- **Goal of the exercise**
Check each line of the records for "frame"; collect those that have it.

Data extracted from a collection
────────────────────────────────────────

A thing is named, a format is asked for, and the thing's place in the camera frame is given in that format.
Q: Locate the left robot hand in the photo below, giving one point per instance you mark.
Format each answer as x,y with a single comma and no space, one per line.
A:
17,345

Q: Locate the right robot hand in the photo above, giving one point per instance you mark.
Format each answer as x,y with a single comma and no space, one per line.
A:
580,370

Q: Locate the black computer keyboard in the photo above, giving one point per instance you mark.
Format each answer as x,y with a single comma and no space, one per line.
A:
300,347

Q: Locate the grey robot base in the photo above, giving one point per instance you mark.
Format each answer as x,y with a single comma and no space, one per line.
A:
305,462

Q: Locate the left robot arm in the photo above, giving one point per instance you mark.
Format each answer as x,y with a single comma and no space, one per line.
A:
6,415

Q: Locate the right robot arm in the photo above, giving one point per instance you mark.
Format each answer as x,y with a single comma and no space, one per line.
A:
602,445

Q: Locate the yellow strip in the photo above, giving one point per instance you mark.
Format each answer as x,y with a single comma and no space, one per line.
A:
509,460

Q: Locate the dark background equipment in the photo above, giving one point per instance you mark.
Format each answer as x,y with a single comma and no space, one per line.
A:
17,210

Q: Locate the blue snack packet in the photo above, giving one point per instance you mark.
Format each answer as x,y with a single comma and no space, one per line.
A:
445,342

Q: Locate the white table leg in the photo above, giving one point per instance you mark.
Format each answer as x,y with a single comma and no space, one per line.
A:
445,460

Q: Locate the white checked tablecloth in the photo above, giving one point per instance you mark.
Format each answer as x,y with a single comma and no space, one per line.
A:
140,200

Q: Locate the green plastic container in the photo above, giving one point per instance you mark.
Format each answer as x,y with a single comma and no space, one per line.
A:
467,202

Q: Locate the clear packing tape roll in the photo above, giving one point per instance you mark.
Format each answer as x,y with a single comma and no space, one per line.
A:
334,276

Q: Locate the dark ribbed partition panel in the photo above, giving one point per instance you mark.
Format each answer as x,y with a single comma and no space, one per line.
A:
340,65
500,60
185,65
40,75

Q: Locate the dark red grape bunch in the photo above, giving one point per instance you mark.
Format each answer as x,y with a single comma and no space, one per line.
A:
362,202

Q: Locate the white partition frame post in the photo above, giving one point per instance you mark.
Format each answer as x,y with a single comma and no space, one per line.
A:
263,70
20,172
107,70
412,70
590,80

────────────────────────────────────────

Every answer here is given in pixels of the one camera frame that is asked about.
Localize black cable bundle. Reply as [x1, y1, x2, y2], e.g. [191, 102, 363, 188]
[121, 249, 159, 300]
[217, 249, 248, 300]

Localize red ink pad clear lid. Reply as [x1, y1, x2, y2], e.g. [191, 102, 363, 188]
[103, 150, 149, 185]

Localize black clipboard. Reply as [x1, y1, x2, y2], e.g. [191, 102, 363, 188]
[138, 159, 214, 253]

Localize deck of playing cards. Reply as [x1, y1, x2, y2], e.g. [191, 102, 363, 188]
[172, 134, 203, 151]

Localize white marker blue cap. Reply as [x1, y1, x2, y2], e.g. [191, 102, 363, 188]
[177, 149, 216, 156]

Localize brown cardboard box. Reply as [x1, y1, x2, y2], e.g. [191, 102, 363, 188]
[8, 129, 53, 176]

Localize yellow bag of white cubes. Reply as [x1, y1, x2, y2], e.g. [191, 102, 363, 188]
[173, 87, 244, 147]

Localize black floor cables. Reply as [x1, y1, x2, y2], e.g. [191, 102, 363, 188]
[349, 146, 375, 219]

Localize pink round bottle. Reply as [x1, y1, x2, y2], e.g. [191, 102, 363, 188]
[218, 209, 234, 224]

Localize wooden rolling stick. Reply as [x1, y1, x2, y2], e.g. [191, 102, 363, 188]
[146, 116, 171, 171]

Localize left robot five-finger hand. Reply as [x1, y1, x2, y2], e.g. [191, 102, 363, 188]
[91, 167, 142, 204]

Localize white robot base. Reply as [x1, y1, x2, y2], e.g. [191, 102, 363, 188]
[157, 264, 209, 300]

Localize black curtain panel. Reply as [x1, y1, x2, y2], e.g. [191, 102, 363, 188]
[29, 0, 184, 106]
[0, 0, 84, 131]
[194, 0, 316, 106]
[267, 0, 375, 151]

────────────────────────────────────────

- **Solution for this task**
A thing is named, a format is asked for, and the thing's place in the camera frame is given in that format.
Q: Locate the white partition frame post in the photo above, giving one point per instance you mark.
Every answer here is given in pixels of the one camera frame that is asked about.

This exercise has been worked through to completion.